Retrieve all lines below that have the string "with".
- Opening Delimiter -
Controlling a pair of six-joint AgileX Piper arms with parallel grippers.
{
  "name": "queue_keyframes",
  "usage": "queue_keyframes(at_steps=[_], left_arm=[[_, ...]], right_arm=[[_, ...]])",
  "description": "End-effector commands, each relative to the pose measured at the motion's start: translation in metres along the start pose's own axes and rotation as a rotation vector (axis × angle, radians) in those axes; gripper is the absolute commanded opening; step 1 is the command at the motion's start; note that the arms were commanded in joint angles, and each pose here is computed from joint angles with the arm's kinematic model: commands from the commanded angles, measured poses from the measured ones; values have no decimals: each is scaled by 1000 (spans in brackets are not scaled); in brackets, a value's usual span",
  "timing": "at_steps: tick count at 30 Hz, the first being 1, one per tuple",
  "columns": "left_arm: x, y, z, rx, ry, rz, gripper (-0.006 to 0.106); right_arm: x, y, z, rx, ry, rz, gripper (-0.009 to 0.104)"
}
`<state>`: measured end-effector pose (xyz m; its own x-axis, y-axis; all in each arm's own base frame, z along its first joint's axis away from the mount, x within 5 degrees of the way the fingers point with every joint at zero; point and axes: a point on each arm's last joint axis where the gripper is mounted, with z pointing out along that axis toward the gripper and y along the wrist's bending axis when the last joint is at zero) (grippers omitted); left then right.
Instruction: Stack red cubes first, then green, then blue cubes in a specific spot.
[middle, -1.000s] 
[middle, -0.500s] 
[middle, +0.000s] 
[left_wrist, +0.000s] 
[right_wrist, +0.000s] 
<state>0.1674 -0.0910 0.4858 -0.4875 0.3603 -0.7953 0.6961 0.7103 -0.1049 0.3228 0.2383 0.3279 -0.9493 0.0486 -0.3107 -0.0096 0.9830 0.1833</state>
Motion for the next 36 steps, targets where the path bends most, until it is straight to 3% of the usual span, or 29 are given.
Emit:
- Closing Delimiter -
→ Result
Controlling a pair of six-joint AgileX Piper arms with parallel grippers.
  "description": "End-effector commands, each relative to the pose measured at the motion's start: translation in metres along the start pose's own axes and rotation as a rotation vector (axis × angle, radians) in those axes; gripper is the absolute commanded opening; step 1 is the command at the motion's start; note that the arms were commanded in joint angles, and each pose here is computed from joint angles with the arm's kinematic model: commands from the commanded angles, measured poses from the measured ones; values have no decimals: each is scaled by 1000 (spans in brackets are not scaled); in brackets, a value's usual span",
`<state>`: measured end-effector pose (xyz m; its own x-axis, y-axis; all in each arm's own base frame, z along its first joint's axis away from the mount, x within 5 degrees of the way the fingers point with every joint at zero; point and axes: a point on each arm's last joint axis where the gripper is mounted, with z pointing out along that axis toward the gripper and y along the wrist's bending axis when the last joint is at zero) (grippers omitted); left then right.

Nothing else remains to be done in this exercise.